For 4 months, the media has covered the aftermath of Hamas’ terror attack on Israel.

But news reports can convey only so much.

Earlier this month 21 Westporters — led by Rabbis Jeremy Wiederhorn of TCS, and Michael Friedman and Zach Plesent — headed there, to see for themselves.

It was a brief trip: just 4 days. But as they traveled around the country, met soldiers who fought Hamas that day, and families that hid in safe rooms; volunteered at an agricultural center, and visited the site of the music festival massacre, they felt a welter of emotions.

Horror, anger, inspiration, pride — all those and more remained, when they returned to Westport last week.

The rabbis and their congregants began with a visit to Danny’s Farm. The “oasis of calm” assists soldiers suffering from PTSD.

They headed south to the Gaza Envelope, less than 5 miles from the Gaza Strip. The Westporters volunteered with the New Guard, which organizes help in the fields and orchards previously tended by foreign workers, and Gazans with security clearances.

Rabbi Jeremy Wiederhorn picks fruit.

They visited a brigade that transports troops and supplies in and out of Gaza, and heard from a major in the paratroops reserves who was involved in the fighting on October 7.

The Westport group, with IDF troops. The poster was created by young Temple Israel students.

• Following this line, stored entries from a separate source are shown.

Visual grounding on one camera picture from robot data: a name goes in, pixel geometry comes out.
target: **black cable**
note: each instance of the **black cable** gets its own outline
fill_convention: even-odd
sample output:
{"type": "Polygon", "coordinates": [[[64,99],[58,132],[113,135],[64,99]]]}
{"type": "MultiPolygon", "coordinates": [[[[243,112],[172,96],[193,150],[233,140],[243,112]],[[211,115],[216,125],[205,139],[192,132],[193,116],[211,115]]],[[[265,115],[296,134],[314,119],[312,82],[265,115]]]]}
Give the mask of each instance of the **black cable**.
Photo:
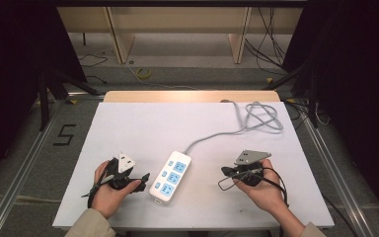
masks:
{"type": "Polygon", "coordinates": [[[266,61],[266,62],[270,62],[270,63],[272,63],[272,64],[274,64],[275,66],[277,66],[277,67],[279,67],[279,68],[281,68],[282,69],[282,67],[281,67],[281,65],[280,64],[278,64],[278,63],[276,63],[275,61],[273,61],[271,58],[269,58],[268,56],[266,56],[263,52],[261,52],[261,51],[259,51],[258,49],[256,49],[247,39],[245,39],[245,41],[248,43],[248,46],[250,46],[251,47],[251,50],[253,50],[255,53],[257,53],[257,54],[259,54],[259,55],[261,55],[262,57],[264,57],[265,59],[263,59],[263,58],[260,58],[259,57],[259,59],[261,59],[261,60],[263,60],[263,61],[266,61]]]}
{"type": "MultiPolygon", "coordinates": [[[[266,59],[266,58],[261,58],[261,57],[259,56],[259,54],[261,54],[261,55],[263,55],[263,56],[265,56],[265,57],[267,57],[267,56],[264,55],[262,52],[258,52],[257,49],[255,49],[255,48],[249,43],[249,41],[248,41],[247,39],[245,39],[245,41],[250,45],[250,47],[252,47],[252,48],[249,48],[249,47],[245,44],[245,47],[246,47],[246,49],[248,50],[248,52],[250,52],[253,56],[256,57],[256,59],[257,59],[257,66],[259,67],[260,70],[262,70],[262,71],[264,71],[264,72],[268,72],[268,73],[276,74],[276,75],[281,75],[281,76],[285,76],[285,75],[286,75],[286,73],[279,73],[279,72],[268,71],[268,70],[262,68],[261,65],[260,65],[260,63],[259,63],[259,59],[262,60],[262,61],[265,61],[265,62],[271,62],[271,61],[269,61],[269,60],[271,60],[271,59],[268,60],[268,59],[266,59]]],[[[278,66],[280,69],[284,70],[280,65],[278,65],[278,64],[275,64],[275,65],[278,66]]]]}
{"type": "MultiPolygon", "coordinates": [[[[281,190],[282,193],[283,193],[283,196],[284,196],[285,205],[287,205],[287,207],[289,207],[289,205],[288,205],[287,188],[285,187],[284,181],[281,179],[281,177],[279,176],[279,174],[274,169],[271,169],[271,168],[268,168],[268,167],[264,167],[264,169],[272,170],[278,176],[278,178],[281,180],[282,185],[284,186],[284,188],[282,188],[280,185],[274,183],[273,181],[266,179],[265,177],[260,177],[260,176],[256,176],[256,175],[254,175],[254,176],[256,176],[257,178],[260,178],[260,179],[262,179],[264,181],[267,181],[268,183],[272,184],[273,186],[275,186],[279,190],[281,190]]],[[[282,226],[280,225],[279,226],[279,237],[283,237],[283,236],[284,236],[284,229],[282,229],[282,226]]]]}
{"type": "Polygon", "coordinates": [[[262,181],[265,181],[273,186],[275,186],[277,189],[279,189],[280,191],[282,191],[282,194],[283,194],[283,199],[284,199],[284,202],[285,204],[288,206],[288,195],[287,195],[287,190],[286,190],[286,187],[285,187],[285,184],[284,182],[282,181],[281,177],[279,176],[279,174],[274,170],[274,169],[271,169],[271,168],[268,168],[268,167],[263,167],[264,170],[272,170],[277,176],[278,178],[281,180],[282,182],[282,186],[280,186],[279,184],[275,183],[274,181],[271,181],[265,177],[262,177],[262,176],[259,176],[259,175],[256,175],[255,173],[253,173],[252,171],[246,171],[246,172],[242,172],[242,173],[238,173],[238,174],[235,174],[233,176],[230,176],[230,177],[227,177],[221,181],[218,182],[218,187],[222,190],[222,191],[228,191],[230,190],[231,188],[233,188],[238,182],[240,182],[241,180],[243,180],[246,176],[248,175],[253,175],[255,177],[257,177],[258,179],[262,180],[262,181]],[[232,186],[230,186],[229,188],[227,189],[223,189],[221,186],[220,186],[220,183],[227,180],[227,179],[230,179],[230,178],[233,178],[233,177],[236,177],[236,176],[240,176],[240,175],[243,175],[244,176],[241,178],[241,179],[238,179],[238,181],[236,183],[234,183],[232,186]]]}
{"type": "Polygon", "coordinates": [[[352,228],[352,226],[349,224],[349,222],[343,216],[341,211],[323,193],[321,193],[321,194],[322,194],[323,199],[325,199],[334,208],[334,210],[338,213],[338,215],[343,219],[343,221],[345,222],[345,224],[347,225],[349,230],[352,232],[353,236],[358,237],[358,234],[356,233],[355,229],[352,228]]]}
{"type": "Polygon", "coordinates": [[[298,124],[296,125],[296,127],[294,127],[294,130],[297,130],[298,127],[300,127],[300,125],[303,124],[303,122],[304,122],[307,118],[308,118],[308,116],[306,116],[305,118],[303,118],[303,120],[301,120],[301,122],[298,123],[298,124]]]}
{"type": "Polygon", "coordinates": [[[282,100],[282,102],[286,105],[289,105],[293,108],[295,108],[298,112],[302,112],[304,114],[309,114],[307,110],[304,110],[302,107],[307,107],[305,104],[295,103],[295,102],[289,102],[288,100],[282,100]]]}
{"type": "Polygon", "coordinates": [[[87,57],[87,56],[93,56],[93,57],[101,58],[102,61],[99,61],[99,62],[94,63],[94,64],[92,64],[92,65],[81,65],[81,66],[84,66],[84,67],[93,67],[93,66],[96,66],[96,65],[98,65],[98,64],[101,64],[101,63],[103,63],[103,62],[105,62],[105,61],[108,60],[107,57],[96,56],[96,55],[93,55],[93,54],[86,54],[85,56],[78,58],[78,60],[80,61],[80,60],[84,59],[84,58],[87,57]]]}
{"type": "Polygon", "coordinates": [[[93,77],[93,78],[97,78],[98,80],[102,81],[104,84],[108,84],[108,82],[107,82],[107,81],[105,81],[105,80],[103,80],[103,79],[99,78],[98,76],[86,76],[86,77],[93,77]]]}
{"type": "Polygon", "coordinates": [[[98,179],[98,181],[92,186],[92,188],[89,191],[89,193],[86,194],[86,195],[81,196],[81,198],[88,197],[88,208],[91,208],[92,201],[94,200],[95,194],[100,189],[100,187],[102,185],[104,185],[104,184],[102,184],[102,181],[103,181],[104,175],[106,174],[107,170],[108,170],[108,165],[105,167],[103,173],[101,173],[101,176],[98,179]]]}
{"type": "Polygon", "coordinates": [[[273,35],[273,16],[274,16],[274,8],[270,8],[269,9],[269,23],[268,25],[266,25],[266,22],[265,22],[265,18],[264,18],[264,15],[263,13],[261,12],[261,8],[258,8],[259,12],[260,12],[260,16],[263,20],[263,23],[264,23],[264,26],[265,26],[265,29],[266,29],[266,32],[265,32],[265,36],[263,38],[263,42],[264,42],[264,39],[266,37],[266,35],[269,35],[269,38],[271,39],[271,42],[272,42],[272,47],[273,47],[273,51],[275,53],[275,56],[278,60],[278,62],[281,64],[281,60],[284,60],[284,56],[283,54],[285,55],[285,52],[284,50],[282,50],[282,48],[279,46],[279,43],[277,42],[276,38],[274,37],[273,35]]]}
{"type": "Polygon", "coordinates": [[[289,106],[289,107],[292,107],[292,108],[294,108],[294,110],[297,112],[297,116],[295,117],[295,118],[292,118],[292,117],[290,117],[290,119],[291,120],[297,120],[297,119],[299,119],[300,117],[301,117],[301,114],[300,114],[300,112],[298,111],[298,108],[297,107],[295,107],[294,105],[292,105],[291,103],[289,103],[289,102],[283,102],[284,103],[284,105],[287,105],[287,106],[289,106]]]}

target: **white plug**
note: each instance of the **white plug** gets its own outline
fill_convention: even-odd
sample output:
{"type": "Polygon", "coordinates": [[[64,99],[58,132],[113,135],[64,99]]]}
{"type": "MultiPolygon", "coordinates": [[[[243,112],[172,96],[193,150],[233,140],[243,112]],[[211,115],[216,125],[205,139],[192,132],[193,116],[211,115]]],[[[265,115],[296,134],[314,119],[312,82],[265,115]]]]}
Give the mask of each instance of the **white plug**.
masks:
{"type": "Polygon", "coordinates": [[[133,168],[136,163],[127,155],[119,153],[118,155],[118,172],[122,173],[126,170],[133,168]]]}

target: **power strip socket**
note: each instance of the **power strip socket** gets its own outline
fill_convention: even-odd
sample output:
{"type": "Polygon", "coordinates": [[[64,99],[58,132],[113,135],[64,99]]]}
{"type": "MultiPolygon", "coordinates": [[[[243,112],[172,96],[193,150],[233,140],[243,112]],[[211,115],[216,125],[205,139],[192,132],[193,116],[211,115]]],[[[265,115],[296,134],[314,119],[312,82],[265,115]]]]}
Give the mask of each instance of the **power strip socket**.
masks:
{"type": "Polygon", "coordinates": [[[169,203],[190,166],[190,157],[174,151],[150,188],[150,195],[158,204],[169,203]]]}

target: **gray cable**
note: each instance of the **gray cable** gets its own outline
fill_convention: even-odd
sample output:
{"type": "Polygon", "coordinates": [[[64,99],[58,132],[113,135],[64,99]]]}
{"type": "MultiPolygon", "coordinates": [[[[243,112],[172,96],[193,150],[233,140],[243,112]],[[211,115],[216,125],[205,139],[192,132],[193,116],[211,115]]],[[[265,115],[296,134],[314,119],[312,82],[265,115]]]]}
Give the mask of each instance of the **gray cable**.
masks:
{"type": "Polygon", "coordinates": [[[328,119],[326,121],[322,121],[318,115],[318,108],[319,108],[319,103],[316,103],[316,110],[315,110],[316,119],[318,119],[321,125],[328,125],[329,122],[331,121],[331,118],[328,116],[328,119]]]}
{"type": "Polygon", "coordinates": [[[276,109],[274,107],[268,106],[268,105],[263,105],[259,102],[253,102],[253,103],[247,104],[245,106],[245,110],[248,114],[245,116],[245,119],[242,119],[238,105],[235,102],[232,102],[232,101],[229,101],[229,102],[231,102],[235,108],[236,115],[238,116],[238,121],[239,121],[239,125],[241,128],[239,130],[236,130],[236,131],[225,131],[225,132],[214,133],[212,135],[209,135],[209,136],[203,137],[201,139],[195,140],[184,151],[184,154],[187,155],[188,152],[190,151],[190,149],[193,146],[195,146],[197,143],[204,141],[204,140],[207,140],[207,139],[210,139],[212,137],[218,136],[218,135],[236,135],[236,134],[238,134],[244,130],[251,131],[251,130],[255,130],[256,128],[259,128],[261,126],[267,126],[272,130],[276,130],[275,132],[269,131],[269,133],[273,133],[273,134],[279,134],[283,130],[283,125],[277,118],[278,112],[276,111],[276,109]],[[253,113],[253,110],[256,108],[263,109],[269,115],[270,119],[263,120],[259,116],[255,115],[253,113]],[[257,123],[256,125],[253,125],[253,126],[248,126],[248,121],[251,117],[257,119],[259,121],[259,123],[257,123]]]}

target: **white tabletop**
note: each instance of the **white tabletop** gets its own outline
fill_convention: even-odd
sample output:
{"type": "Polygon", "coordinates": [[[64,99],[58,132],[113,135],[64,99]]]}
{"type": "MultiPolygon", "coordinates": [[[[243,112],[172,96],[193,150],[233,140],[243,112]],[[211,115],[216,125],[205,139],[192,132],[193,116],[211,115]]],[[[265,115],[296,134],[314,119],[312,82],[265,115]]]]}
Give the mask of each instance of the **white tabletop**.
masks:
{"type": "MultiPolygon", "coordinates": [[[[290,209],[307,224],[332,227],[300,142],[283,103],[264,103],[278,111],[284,129],[221,135],[194,146],[191,165],[174,199],[159,205],[149,188],[173,151],[183,152],[195,140],[239,128],[231,103],[100,103],[53,226],[68,229],[87,207],[95,169],[119,152],[136,162],[130,178],[151,177],[142,193],[129,195],[110,218],[124,230],[270,229],[278,223],[236,187],[223,192],[221,167],[232,167],[243,150],[270,152],[272,165],[282,177],[290,209]]],[[[246,114],[246,103],[238,103],[246,114]]]]}

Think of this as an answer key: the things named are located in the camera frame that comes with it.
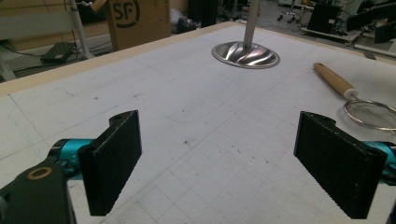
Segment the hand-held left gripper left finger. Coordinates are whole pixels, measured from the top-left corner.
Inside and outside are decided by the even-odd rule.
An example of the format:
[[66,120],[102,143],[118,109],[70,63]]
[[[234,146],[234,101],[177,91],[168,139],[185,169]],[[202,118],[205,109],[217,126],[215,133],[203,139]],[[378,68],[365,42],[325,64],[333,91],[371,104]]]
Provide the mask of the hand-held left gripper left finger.
[[90,214],[106,216],[142,155],[139,114],[136,110],[115,115],[95,139],[62,139],[49,155],[68,179],[84,184]]

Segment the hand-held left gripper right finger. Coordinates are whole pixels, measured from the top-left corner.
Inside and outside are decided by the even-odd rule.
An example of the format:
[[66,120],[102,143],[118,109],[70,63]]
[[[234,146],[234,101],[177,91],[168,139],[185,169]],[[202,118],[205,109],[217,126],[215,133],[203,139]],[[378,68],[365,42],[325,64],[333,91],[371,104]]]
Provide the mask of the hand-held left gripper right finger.
[[377,185],[396,186],[396,144],[360,141],[336,121],[300,113],[293,155],[352,219],[366,219]]

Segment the wooden-handled wire mesh strainer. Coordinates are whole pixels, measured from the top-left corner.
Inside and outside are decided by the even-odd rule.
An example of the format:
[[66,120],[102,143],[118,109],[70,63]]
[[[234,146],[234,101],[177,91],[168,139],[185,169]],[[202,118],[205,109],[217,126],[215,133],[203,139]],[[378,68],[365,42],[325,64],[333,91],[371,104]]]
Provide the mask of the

At Kibbutz Nirim — a community severely impacted by the Hamas terrorists — the Westport group met a woman whose family hid in their safe room for hours that day.

Aftermath of the October 7 Hamas attack. 

The rabbis and their congregants visited the site of the Nova Music Festival. It is now a memorial, and a gathering spot for families, visitors and soldiers. As they paid their respects, artillery boomed nearby.

Music festival memorial. 

The group also met with the father of an October 7 hero, first responders, and an expert on the Israel-Arab community; visited graves of fallen soldiers; sorted clothes for evacuees, and went to the Kotel, where Rabbi Friedman placed notes written by 3rd and 4th grade students.

Young Westporters’ notes in Kotel wall.

“Our itinerary sounds macabre,” Rabbi Friedman wrote midway through his trip to Temple Israel members back home.

“Although it was unquestionably sad, there was also a clear sense of pride, purpose, unity, mutual support, and that most powerful of Jewish senses: memory. Even in the presence of death, one feels the essential vitality of the Jewish people.”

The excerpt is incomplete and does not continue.